*PROBLEM TO SOLVE:*
Wherever a line below holds the word "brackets", copy that line.

*AVAILABLE DATA:*
────
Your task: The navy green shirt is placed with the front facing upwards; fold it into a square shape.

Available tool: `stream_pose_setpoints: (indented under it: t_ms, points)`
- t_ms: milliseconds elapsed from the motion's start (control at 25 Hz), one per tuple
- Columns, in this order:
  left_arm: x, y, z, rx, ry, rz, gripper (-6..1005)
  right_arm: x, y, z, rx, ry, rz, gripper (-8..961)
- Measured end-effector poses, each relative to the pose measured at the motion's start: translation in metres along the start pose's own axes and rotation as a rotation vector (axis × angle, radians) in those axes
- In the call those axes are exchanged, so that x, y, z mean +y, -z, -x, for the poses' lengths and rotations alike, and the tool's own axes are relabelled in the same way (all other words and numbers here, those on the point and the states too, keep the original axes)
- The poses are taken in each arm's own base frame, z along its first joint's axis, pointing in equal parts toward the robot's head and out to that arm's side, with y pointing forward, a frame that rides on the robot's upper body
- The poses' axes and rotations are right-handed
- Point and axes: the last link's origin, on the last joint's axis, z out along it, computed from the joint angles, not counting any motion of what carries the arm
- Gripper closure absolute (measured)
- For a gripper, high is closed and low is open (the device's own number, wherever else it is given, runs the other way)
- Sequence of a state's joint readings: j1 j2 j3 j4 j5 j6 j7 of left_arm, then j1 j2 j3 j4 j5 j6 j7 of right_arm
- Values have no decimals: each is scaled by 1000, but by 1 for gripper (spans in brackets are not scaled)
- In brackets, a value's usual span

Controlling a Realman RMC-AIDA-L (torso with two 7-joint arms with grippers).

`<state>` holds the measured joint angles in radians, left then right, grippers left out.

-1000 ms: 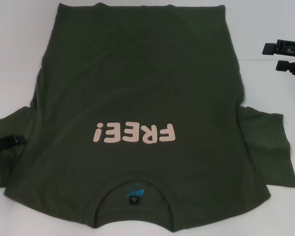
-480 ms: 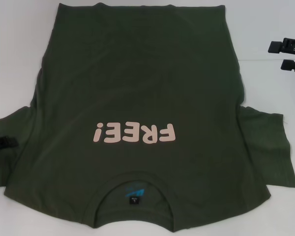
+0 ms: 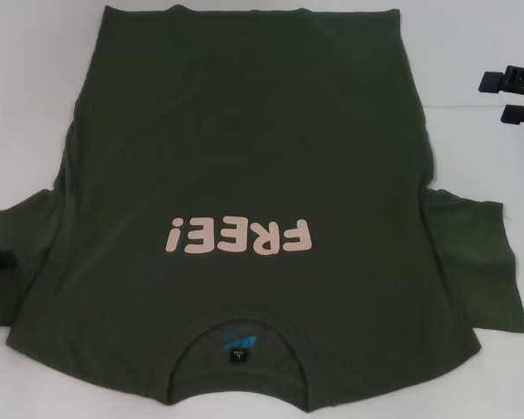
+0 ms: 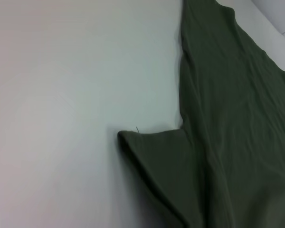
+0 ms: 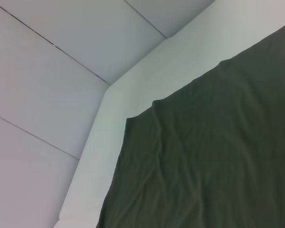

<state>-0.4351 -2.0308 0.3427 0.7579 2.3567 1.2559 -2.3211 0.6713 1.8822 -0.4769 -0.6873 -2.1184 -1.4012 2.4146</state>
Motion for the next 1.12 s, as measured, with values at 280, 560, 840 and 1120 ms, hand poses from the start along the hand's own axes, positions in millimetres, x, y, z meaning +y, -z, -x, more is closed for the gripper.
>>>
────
*SOLUTION TO THE PROBLEM:*
- Values have no decimals: each is scaled by 1000, but by 1 for gripper (spans in brackets are not scaled)
- In brackets, a value's usual span

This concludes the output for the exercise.